While it may be true that an expert should not be allowed to express a conclusion upon the ultimate issue of fact to be decided by the jury, United
States v. Spaulding, 293 U.S. 498, 55 S.Ct. 273, 79 L.Ed. 617 (1935), the testimony of Dr. Kurland in the present case was entirely proper. Here Dr. Kurland merely testified as to what customary medical procedure was generally followed before the prescribing of drugs. He did not comment on whether the procedures followed by the defendant were appropriate, given the individual nature of his patients’ conditions. That question was properly left for the jury’s determination. Testimony as to the traditional procedures and techniques to be followed by a physician in a given set of circumstances is entirely permissible by a witness who is qualified as an expert in the medical field. United States v. Bar-tee, 479 F.2d 484, 488 (10th Cir. 1973); Heller v. United States, 104 F.2d 446, 449 (4th Cir. 1939).

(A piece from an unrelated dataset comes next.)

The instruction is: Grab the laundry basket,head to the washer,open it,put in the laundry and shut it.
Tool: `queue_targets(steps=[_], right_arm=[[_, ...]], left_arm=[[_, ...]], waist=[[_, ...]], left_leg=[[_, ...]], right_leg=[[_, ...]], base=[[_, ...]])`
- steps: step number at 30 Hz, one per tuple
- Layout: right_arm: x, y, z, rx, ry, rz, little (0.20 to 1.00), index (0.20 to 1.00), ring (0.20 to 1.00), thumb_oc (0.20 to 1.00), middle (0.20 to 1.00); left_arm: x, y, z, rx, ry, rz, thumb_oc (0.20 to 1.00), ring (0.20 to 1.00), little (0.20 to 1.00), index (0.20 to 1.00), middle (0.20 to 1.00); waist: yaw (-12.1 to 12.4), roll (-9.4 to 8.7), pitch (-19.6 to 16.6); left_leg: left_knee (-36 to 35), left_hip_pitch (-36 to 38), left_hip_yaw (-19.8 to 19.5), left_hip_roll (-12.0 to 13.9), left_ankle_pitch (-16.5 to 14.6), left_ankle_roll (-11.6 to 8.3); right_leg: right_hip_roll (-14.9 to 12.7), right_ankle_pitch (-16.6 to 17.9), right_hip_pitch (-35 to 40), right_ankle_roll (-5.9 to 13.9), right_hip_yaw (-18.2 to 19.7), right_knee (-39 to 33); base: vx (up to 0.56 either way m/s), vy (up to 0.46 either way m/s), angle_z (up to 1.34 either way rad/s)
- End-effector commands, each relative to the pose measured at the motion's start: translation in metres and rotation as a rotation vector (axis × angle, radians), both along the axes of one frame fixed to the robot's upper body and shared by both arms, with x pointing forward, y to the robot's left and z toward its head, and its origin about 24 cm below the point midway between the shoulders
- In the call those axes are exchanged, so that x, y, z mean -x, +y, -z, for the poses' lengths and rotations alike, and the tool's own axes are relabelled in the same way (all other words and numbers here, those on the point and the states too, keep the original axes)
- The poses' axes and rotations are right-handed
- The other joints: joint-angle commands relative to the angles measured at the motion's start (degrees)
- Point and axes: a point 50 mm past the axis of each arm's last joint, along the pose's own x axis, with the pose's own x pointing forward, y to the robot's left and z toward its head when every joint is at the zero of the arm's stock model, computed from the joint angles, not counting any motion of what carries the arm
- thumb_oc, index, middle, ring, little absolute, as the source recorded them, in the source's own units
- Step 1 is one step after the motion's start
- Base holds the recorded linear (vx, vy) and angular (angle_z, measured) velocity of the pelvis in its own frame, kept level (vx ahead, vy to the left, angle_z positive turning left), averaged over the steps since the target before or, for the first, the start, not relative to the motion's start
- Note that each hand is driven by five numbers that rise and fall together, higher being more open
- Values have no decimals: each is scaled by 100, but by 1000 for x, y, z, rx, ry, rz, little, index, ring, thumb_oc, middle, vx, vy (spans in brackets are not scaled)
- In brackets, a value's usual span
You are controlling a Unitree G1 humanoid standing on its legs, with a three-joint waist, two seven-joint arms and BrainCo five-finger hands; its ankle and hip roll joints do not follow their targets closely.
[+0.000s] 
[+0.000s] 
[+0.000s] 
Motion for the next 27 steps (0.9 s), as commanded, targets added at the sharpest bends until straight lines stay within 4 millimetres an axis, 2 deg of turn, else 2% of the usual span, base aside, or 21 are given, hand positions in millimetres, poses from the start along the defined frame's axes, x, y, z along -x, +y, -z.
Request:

In addition, the trial judge gave La-Buy instruction 6.16-1 which advised the jury that an expert’s opinion need not be accepted by them. We conclude, therefore, that the defendant has shown no prejudice caused by the admission of Dr. Kurland’s testimony.
D
Dr. Leu further contends that he was denied a fair trial because of adverse pre-trial publicity. The defendant claims that news stories reporting his indictment and the trial of Dr. Suarez served to prejudice him. We note that most of the stories complained of were published or broadcast five months before defendant’s trial, and accounts of Dr. Suarez’ trial were published approximately six weeks before the start of Dr. Leu’s trial.
At the voir dire it was established that the jurors had never heard of Dr. Leu or anything about this case. In addition, at the close of the evidence the jury was instructed to consider only the evidence presented in the courtroom and to disregard any press, television or radio reports they might have seen or heard. Considering the specific facts of this case, the intensity of the exposure and the nature of the publicity, we conclude that the publicity attendant with this trial was minimal and clearly does not warrant either a reversal or remand. United States v. Barrett, 505 F.2d 1091, 1100 (7th Cir. 1974), petition for cert. filed, 43 U.S.L.W. 3438 (U.S. Feb. 11, 1975).
E
Finally, we have examined defendant Leu’s sufficiency of the evidence argument and we find it without merit. As the facts summarized in part II,
supra,
indicate, there was clearly a sufficient basis to support the jury’s verdict.
We have examined all of the defendant’s other contentions of error and find them unpersuasive.
For the foregoing reasons the judgments of the district court in both eases are affirmed.